Fijen et coll. dans un article récent rapporte donc les résultats d'un essai de phase 2 concernant l'administration du donidalorsen chez des patients atteints d'œdème angioneurotique ayant un taux de C1 inhibiteur fonctionnel diminué d'au moins 40 % par rapport aux valeurs normales et une diminution du taux de C4. Dans cet essai, les patients étaient tirés au sort selon un ratio 2:1 pour recevoir soit le donidalorsen à raison de 80 mg par injection sous-cutanée soit le placebo, les injections étant mensuelles. Le critère de jugement principal était le nombre d'attaques confirmées par l'examen médical et estimées par mois, survenues entre la semaine 1 et la semaine 17. L'essai a concerné 20 patients de plus de 18 ans dont 14 ont reçu le donidalorsen et 6 le placebo. Il y avait une prédominance de sujets de genre féminin de 64 % dans le groupe traité et de 67 % dans le groupe recevant le placebo. Le nombre moyen d'attaques a été de 0,23 par mois chez les patients ayant reçu le donidalorsen et 2,21 chez ceux ayant reçu le placebo: la différence étant fortement significative (p < 0,001). De même les critères de qualité de vie étaient en faveur d'une amélioration très nette de celle-ci sous l'effet du traitement. Les effets secondaires, sans particularité, étaient de faible intensité notés chez 71 % des patients sous donidalorsen et chez 83 % des patients sous placebo.

Au total, cette étude de phase 2, bien que portant sur un faible effectif de patients montre que le taux moyen des attaques mensuelles d'angio-oedème était diminué de 95 % chez les patients recevant le donidalorsen, oligonucléotide antisens s'opposant à la synthèse de la prékallicréine. L'analyse des effets secondaires, de la sûreté, fait l'objet d'une étude d'extension qui est en cours et qui doit porter sur 156 semaines additionnelles.
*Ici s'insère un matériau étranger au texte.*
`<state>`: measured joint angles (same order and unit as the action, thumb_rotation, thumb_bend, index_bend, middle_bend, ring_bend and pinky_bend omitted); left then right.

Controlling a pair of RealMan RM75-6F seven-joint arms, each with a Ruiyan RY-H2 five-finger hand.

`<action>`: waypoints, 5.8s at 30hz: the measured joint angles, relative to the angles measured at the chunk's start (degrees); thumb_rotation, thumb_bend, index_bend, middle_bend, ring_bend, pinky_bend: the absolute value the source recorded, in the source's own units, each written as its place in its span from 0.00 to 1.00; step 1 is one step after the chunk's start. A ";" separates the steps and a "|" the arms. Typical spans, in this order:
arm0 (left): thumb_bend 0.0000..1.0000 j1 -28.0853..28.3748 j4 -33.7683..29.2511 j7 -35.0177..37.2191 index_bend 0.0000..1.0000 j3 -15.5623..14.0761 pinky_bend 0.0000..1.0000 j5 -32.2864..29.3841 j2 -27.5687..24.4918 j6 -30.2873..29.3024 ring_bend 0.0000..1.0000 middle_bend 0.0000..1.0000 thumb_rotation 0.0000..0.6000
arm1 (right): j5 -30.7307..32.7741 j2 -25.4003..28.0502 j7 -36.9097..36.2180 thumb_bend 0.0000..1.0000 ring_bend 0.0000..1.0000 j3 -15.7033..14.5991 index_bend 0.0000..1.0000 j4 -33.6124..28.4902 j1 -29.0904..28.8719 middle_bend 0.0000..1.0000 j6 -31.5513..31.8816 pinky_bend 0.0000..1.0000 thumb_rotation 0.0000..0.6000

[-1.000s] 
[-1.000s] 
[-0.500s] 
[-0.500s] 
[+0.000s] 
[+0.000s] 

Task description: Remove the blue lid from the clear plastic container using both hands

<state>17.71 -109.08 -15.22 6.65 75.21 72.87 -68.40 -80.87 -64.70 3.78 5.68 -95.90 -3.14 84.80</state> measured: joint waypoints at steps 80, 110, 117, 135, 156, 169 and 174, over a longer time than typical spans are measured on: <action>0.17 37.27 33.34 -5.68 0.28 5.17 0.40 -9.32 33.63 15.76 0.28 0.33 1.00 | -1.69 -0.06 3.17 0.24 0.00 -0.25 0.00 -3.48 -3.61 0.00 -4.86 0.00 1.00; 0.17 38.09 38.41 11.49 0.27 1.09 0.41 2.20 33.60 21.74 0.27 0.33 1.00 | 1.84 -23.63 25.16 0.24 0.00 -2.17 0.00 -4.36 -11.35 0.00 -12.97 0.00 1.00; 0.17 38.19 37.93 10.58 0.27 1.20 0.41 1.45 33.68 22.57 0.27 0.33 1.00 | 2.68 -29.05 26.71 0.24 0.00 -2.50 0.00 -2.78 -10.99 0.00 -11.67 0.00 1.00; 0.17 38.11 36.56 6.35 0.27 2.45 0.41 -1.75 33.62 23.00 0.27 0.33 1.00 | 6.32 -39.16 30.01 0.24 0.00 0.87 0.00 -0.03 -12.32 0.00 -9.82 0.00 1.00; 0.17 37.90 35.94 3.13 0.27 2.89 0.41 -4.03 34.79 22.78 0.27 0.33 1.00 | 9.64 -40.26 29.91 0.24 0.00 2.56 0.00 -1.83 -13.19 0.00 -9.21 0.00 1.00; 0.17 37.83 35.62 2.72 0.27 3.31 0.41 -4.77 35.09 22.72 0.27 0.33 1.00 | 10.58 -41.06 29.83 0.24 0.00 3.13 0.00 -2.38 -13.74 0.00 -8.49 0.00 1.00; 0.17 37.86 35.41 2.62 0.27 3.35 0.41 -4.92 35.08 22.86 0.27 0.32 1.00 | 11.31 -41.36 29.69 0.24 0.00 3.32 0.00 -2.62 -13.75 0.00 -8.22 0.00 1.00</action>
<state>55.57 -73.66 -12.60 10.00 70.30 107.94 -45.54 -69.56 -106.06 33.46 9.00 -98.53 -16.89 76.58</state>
De même, l'efficacité de cet oligonucléotide doit être confirmée par les résultats d'un essai phase 3 portant sur un nombre plus grand de patients également en cours. Si cette efficacité est confirmée, l’indication de ce traitement en prophylaxie sera d’un grand intérêt en ce que son efficacité semble plus importante et le rythme des injections moindre que les pour les traitements actuellement recommandés : lanadélumab ou administration de C1 inhibiteur. L'analyse devra prendre en considération également les réponses selon le genre, l'ethnie ou au cours de formes cliniques particulières de l'affection (par exemple formes avec taux de C1 inhibiteur normal) qui n’ont pu être abordées de façon précise dans l'étude présentée ici.

Dr Sylvia Bellucci

Références
Fijen LM et coll. : Inhibition of Prekallikrein for Hereditary Angioedema. N Engl J Med., 2022; 386: 1026-1033.
Longhurst HJ et Ameratunga R : An Antisense Oligonucleotide for Hereditary Angioedema. N Engl J Med., 2022; 386: 1083-1085.